Lausanne tente le papet végétarien
PATRIMOINE La chaîne de restaurants végétariens Tibits ouvre sa première filiale romande, dans les locaux mythiques de l’ancien Buffet de la gare de Lausanne. L’annonce, il y a deux ans, avait fait grand bruit. L’enseigne veut conquérir les anciens clients
«Nous voulons que végétarien rime avec épicurien», déclare Daniel Frei. Il est l'un des trois frères Frei, des Saint-Gallois qui ont fondé l'enseigne de restaurants végétariens Tibits. Ils étaient tous présents mercredi lors de la présentation de leur dixième filiale sur le point d'ouvrir en Suisse – et la première en Suisse romande – dans les locaux emblématiques de l'ancien Buffet de la gare de Lausanne.
Scandale il y a deux ans
En 2016, l'annonce de la venue de ce self-service dépourvu de tout produit carné à la place du restaurant datant de 1916 avait suscité la polémique. Ses détracteurs, surtout des habitués des lieux, dénonçaient le fait que des Alémaniques viennent imposer leur véganisme (l'offre Tibits est à 85% végane) dans un établissement connu pour son papet et autres plats à base de viande. Ils craignaient aussi de voir cet héritage patrimonial, avec ses peintures murales, entièrement transformé.

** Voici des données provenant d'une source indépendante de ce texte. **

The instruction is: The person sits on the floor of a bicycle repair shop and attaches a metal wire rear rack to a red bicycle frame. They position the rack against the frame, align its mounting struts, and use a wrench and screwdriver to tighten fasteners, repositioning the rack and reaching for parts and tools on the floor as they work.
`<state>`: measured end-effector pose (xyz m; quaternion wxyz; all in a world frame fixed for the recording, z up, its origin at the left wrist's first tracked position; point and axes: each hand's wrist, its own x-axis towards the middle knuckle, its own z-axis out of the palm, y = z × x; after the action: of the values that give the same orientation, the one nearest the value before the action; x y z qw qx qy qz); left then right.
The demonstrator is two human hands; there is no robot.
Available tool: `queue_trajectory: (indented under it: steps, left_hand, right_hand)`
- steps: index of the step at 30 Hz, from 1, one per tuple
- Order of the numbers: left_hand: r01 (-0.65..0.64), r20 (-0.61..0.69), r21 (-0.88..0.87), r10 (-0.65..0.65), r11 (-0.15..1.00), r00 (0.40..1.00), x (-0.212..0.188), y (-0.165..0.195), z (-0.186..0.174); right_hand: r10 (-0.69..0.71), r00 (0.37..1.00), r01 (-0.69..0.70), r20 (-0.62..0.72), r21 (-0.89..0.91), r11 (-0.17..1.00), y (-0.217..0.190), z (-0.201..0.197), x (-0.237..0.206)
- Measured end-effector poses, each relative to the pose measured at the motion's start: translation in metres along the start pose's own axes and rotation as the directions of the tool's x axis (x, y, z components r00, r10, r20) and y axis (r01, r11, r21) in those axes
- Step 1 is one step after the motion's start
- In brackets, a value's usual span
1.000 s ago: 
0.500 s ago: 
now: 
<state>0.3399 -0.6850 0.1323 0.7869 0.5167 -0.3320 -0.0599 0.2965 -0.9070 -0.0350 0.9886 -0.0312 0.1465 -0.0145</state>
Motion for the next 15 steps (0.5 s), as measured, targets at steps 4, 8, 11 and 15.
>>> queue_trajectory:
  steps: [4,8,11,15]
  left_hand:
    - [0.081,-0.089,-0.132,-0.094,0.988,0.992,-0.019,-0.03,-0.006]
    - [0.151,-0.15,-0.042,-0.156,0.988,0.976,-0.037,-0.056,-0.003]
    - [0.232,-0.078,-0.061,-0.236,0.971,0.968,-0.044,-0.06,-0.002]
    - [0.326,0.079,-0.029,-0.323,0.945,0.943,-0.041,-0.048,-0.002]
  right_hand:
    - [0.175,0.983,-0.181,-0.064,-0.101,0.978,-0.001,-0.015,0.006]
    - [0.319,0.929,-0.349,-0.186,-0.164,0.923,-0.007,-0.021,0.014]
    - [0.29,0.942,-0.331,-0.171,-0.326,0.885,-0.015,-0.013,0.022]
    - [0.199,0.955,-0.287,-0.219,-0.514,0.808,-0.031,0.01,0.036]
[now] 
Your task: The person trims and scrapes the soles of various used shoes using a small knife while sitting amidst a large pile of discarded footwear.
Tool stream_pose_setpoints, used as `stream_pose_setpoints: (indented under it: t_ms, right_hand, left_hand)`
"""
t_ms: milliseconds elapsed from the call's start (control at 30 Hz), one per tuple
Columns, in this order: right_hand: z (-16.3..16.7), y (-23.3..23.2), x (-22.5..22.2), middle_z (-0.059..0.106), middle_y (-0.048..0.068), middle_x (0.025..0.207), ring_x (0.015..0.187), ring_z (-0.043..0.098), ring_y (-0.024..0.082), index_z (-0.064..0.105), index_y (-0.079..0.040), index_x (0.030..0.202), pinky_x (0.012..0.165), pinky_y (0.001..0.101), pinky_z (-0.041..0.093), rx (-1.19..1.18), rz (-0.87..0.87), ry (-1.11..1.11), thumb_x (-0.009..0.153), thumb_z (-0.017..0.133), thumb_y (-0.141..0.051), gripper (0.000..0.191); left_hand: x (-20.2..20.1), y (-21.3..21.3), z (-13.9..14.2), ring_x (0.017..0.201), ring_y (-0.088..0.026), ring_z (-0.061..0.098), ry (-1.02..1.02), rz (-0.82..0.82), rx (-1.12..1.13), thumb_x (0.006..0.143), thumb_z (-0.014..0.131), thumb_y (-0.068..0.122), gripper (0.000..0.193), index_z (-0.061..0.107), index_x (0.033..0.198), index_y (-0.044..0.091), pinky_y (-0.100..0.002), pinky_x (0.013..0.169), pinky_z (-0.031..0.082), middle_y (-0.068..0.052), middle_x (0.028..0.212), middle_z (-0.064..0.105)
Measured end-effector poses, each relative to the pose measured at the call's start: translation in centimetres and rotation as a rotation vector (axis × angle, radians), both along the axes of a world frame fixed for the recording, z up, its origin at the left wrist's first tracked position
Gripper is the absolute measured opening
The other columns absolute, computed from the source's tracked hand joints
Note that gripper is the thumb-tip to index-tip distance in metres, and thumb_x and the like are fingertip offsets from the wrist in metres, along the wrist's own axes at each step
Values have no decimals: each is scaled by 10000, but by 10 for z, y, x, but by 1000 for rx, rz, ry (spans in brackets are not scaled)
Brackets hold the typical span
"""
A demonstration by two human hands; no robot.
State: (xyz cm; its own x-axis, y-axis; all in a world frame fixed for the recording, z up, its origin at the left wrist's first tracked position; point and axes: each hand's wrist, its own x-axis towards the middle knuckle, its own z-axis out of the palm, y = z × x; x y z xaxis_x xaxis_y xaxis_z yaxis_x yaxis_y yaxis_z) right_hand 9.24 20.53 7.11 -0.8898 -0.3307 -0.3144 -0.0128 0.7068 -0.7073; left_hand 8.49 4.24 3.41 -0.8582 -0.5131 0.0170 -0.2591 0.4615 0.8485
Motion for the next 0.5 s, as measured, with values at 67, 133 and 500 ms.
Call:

A l'heure de l'ouverture, les fondateurs de Tibits espèrent faire changer d'avis l'ancienne clientèle. En deux ans, les esprits semblent s'être apaisés: «Un ancien client du Buffet de la gare est venu hier et il a adoré», raconte Rolf Hiltl. Héritier du plus ancien restaurant végétarien du monde, le Zurichois a rejoint les frères Frei dans cette aventure «zéro viande», bien qu'il soit «flexitarien». D'ailleurs, les quatre associés le disent à l'unisson: 80% de la clientèle n'est pas végétarienne. Si le public est varié, l'enseigne attire une majorité de femmes.
Pour séduire les papilles des nostalgiques de l'institution, ces Alémaniques misent sur des plats traditionnels revisités, comme le papet vaudois ou les malakoffs. Un papet sans viande? «La saucisse est faite de seitan (à base de protéine de blé), tofu, aubergines, choux et épices», énumère Reto Frei, chargé des mets et boissons. De nombreux essais ont été nécessaires pour mettre les recettes au point.
Le concept du buffet est préservé: quelque 40 «petites gourmandises» sont proposées dans l'espace central du restaurant. Les clients paient au poids, alors gare aux grosses faims: il faut débourser 4,20 francs les 100 grammes. Entre les thés et cafés sophistiqués, limonades et cocktails, pas sûr que les «vieux de la vieille» y trouvent leur compte.
L’enjeu des peintures sur toile
Les frères Frei et Rolf Hiltl estiment que l'ambiance brasserie est bien là: toujours à leur place, les boiseries, le parquet et les peintures murales permettent de garder l'esprit des lieux. «Nous avons voulu préserver l'histoire du Buffet, nous y sommes sensibles», assure Daniel Frei.
Le bâtiment étant classé aux monuments historiques, les quatre acolytes ont étroitement collaboré avec la protection du patrimoine de la ville de Lausanne. Les peintures sur toile ont toutes été enlevées et restaurées. Non seulement esthétiques, elles sont aussi fonctionnelles: les collaborateurs de Tibits se servent du nom des toiles pour se répartir le travail: «Toi tu t'occupes de Montreux, toi du Cervin», entend-on dire un chef à ses employés.
A certains endroits, une tapisserie davantage au goût du jour a été appliquée. Idem pour les luminaires, désormais en laiton et suspendus au plafond. Le comptoir est, lui, surplombé d'une installation artistique à rouages, style Tinguely, qui est actionnée chaque jour manuellement à 17 heures.
Après Lausanne, les quatre acolytes lorgnent le bout du lac. «Nous avons beaucoup de demandes de Genève, mais ce n'est pas pour tout de suite», dit Rolf Hiltl. Tibits a vu le jour en 2000, après que l'un des frères Frei a découvert le concept du fastfood végétarien pendant ses études à l'EPFZ.